======== EXTRACTED MATERIAL

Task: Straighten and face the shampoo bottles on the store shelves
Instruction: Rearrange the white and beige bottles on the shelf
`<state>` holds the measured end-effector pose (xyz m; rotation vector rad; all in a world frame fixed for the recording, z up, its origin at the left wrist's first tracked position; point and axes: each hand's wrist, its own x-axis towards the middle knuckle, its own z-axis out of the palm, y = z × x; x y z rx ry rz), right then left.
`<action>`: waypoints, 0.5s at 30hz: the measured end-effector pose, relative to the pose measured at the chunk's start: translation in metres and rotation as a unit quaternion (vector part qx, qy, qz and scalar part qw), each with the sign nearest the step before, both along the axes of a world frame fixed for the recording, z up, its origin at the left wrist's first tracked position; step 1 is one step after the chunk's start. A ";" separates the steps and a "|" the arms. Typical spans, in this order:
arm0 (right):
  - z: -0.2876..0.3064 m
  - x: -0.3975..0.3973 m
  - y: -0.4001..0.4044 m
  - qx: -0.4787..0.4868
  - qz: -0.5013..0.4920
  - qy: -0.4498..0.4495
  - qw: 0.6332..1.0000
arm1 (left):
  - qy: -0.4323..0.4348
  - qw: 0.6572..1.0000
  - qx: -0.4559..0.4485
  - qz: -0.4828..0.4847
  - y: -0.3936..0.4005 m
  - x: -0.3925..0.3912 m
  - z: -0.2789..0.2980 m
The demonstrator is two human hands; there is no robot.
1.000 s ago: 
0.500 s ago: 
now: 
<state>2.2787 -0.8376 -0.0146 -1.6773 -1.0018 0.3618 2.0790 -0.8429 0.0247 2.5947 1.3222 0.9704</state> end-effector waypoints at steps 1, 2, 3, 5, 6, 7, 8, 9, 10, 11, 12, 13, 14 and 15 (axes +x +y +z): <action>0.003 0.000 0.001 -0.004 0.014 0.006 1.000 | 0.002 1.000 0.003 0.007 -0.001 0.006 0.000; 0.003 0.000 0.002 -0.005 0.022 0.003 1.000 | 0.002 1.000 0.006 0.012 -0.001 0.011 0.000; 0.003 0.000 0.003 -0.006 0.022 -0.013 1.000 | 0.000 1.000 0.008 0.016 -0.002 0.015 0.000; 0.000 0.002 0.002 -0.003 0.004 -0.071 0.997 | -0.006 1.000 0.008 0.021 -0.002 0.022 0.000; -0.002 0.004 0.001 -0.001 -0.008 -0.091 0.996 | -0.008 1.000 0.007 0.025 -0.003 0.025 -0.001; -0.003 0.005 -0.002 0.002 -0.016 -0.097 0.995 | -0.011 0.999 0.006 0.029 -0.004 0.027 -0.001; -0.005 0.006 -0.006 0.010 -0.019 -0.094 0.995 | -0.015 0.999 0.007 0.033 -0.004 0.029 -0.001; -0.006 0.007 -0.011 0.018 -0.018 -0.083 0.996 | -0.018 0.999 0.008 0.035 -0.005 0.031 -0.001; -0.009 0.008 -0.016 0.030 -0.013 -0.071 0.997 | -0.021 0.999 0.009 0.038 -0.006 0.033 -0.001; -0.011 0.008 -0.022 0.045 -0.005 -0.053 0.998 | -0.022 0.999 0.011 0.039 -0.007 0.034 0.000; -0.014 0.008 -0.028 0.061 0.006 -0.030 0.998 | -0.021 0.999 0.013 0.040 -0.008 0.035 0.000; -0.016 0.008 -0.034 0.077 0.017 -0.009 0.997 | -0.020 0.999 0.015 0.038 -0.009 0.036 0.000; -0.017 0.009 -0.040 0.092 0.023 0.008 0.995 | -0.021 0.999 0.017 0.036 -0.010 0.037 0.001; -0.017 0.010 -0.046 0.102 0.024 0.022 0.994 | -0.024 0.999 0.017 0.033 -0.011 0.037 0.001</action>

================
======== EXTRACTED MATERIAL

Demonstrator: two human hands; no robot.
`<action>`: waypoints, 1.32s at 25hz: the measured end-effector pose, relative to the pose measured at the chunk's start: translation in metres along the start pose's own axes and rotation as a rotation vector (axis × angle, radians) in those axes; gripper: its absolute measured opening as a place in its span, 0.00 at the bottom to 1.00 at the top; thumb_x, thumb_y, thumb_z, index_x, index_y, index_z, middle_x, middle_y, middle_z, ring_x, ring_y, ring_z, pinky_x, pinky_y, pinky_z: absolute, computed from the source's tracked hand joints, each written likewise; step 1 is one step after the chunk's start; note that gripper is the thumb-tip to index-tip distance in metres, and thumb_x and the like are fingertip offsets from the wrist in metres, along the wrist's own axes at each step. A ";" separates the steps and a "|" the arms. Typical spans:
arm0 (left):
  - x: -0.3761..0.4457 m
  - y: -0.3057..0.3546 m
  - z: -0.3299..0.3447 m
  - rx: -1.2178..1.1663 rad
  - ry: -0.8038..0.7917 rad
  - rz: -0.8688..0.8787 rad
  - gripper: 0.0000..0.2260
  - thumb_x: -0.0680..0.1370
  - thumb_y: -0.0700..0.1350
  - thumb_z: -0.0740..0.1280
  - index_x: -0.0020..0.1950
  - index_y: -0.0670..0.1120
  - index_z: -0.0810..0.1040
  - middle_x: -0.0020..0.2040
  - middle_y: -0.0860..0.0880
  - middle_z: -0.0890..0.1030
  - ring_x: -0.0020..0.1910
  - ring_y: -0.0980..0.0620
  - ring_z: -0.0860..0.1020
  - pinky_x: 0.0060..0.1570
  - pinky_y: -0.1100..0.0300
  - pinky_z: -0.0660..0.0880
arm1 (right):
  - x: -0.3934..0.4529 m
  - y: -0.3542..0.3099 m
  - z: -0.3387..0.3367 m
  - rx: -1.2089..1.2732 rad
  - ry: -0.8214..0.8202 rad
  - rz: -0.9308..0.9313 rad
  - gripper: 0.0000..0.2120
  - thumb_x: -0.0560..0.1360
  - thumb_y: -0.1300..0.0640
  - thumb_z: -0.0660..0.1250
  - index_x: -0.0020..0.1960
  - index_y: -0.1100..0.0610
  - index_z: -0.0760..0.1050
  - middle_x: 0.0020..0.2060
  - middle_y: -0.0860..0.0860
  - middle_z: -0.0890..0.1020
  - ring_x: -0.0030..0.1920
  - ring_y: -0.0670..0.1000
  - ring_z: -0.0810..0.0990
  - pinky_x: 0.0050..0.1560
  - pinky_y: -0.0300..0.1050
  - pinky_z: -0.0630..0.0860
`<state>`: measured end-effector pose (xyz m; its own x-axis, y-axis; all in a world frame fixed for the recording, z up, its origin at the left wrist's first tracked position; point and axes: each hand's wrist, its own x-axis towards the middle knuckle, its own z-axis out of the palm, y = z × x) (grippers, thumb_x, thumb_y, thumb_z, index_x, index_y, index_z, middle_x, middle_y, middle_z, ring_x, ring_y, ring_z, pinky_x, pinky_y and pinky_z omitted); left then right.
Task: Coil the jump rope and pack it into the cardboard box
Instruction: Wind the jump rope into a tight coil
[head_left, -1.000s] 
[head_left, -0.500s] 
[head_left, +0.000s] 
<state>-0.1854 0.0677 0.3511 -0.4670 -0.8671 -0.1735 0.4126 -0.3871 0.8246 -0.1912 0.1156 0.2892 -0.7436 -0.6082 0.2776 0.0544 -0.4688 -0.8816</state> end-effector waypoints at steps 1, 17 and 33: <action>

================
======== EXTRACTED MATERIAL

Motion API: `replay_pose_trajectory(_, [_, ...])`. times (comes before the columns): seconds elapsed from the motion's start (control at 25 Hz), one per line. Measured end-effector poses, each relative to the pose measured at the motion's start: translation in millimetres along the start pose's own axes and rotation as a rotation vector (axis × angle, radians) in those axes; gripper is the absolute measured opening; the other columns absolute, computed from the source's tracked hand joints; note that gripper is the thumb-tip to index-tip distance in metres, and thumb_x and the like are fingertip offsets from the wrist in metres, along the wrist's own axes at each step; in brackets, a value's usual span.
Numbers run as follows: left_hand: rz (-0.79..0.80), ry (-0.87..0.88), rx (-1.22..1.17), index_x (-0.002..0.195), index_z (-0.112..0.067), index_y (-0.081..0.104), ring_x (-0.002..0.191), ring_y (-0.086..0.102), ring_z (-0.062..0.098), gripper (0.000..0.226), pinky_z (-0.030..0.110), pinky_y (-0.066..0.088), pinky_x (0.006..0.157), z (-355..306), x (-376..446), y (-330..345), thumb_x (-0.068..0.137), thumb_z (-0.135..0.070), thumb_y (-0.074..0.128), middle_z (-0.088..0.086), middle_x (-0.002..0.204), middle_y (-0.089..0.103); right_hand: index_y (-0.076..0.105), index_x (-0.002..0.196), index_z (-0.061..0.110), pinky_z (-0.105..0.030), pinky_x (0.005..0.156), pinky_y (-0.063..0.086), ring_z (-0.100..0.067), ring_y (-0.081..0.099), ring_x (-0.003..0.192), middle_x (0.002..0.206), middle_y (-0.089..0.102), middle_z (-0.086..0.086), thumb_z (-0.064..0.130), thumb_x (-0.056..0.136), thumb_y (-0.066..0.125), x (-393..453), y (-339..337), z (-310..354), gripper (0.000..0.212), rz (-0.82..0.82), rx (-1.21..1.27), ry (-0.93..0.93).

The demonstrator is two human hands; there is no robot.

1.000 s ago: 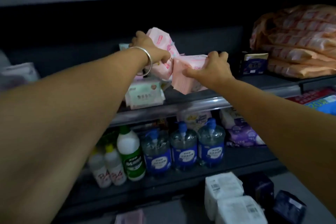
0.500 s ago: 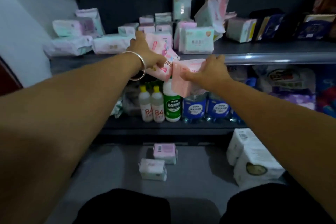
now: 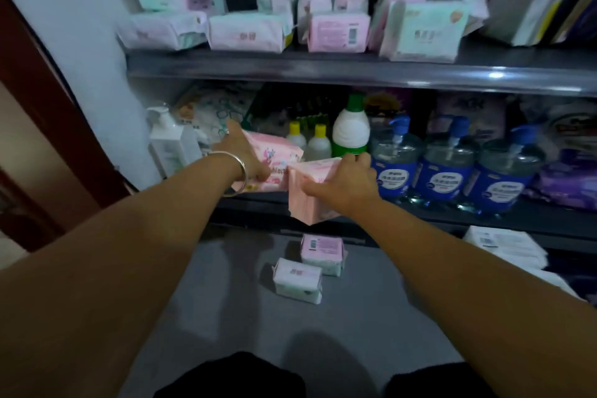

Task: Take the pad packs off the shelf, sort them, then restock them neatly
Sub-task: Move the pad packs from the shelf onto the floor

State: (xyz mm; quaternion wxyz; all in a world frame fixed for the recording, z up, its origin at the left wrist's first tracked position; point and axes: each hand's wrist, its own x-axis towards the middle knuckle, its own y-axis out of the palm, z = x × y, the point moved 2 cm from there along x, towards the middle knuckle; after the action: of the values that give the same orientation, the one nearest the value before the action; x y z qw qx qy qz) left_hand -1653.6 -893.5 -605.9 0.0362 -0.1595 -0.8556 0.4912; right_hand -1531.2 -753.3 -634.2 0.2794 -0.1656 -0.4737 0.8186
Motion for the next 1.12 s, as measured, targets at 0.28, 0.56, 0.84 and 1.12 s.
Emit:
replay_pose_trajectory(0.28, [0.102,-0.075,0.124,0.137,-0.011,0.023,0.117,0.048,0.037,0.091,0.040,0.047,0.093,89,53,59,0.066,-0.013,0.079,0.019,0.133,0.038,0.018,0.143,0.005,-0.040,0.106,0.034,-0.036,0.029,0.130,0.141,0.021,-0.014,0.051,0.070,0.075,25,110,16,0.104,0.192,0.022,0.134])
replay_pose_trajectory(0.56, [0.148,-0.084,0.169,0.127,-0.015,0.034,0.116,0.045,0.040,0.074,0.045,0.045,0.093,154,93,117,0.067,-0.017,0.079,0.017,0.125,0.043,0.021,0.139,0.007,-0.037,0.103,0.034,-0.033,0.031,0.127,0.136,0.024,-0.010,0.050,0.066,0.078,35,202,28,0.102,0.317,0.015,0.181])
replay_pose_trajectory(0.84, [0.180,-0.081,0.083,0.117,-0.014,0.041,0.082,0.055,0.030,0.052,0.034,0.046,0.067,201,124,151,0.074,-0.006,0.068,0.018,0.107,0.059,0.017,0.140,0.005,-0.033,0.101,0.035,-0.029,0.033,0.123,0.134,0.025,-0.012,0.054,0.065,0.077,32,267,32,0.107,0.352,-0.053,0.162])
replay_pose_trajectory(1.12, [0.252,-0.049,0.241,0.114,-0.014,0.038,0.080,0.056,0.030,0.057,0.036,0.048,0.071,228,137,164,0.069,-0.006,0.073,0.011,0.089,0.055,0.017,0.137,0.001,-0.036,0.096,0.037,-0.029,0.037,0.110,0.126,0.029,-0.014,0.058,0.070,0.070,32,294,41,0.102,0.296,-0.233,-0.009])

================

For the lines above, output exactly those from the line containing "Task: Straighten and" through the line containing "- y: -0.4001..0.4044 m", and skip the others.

PROBLEM SOLUTION:
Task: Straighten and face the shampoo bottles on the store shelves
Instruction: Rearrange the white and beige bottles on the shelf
`<state>` holds the measured end-effector pose (xyz m; rotation vector rad; all in a world frame fixed for the recording, z up, its origin at the left wrist's first tracked position; point and axes: each hand's wrist, its own x-axis towards the middle knuckle, its own z-axis out of the palm, y = z × x; x y z rx ry rz), right then left.
`<action>`: waypoints, 0.5s at 30hz: the measured end-effector pose, relative to the pose measured at the chunk's start: translation in metres and rotation as a unit quaternion (vector part qx, qy, qz and scalar part qw), each with the sign nearest the step before, both along the axes of a world frame fixed for the recording, z up, its origin at the left wrist's first tracked position; step 1 is one step after the chunk's start. A ";" separates the steps and a "|" the arms. Typical spans, in this order:
arm0 (right):
  - z: -0.2876..0.3064 m
  - x: -0.3975..0.3973 m
  - y: -0.4001..0.4044 m

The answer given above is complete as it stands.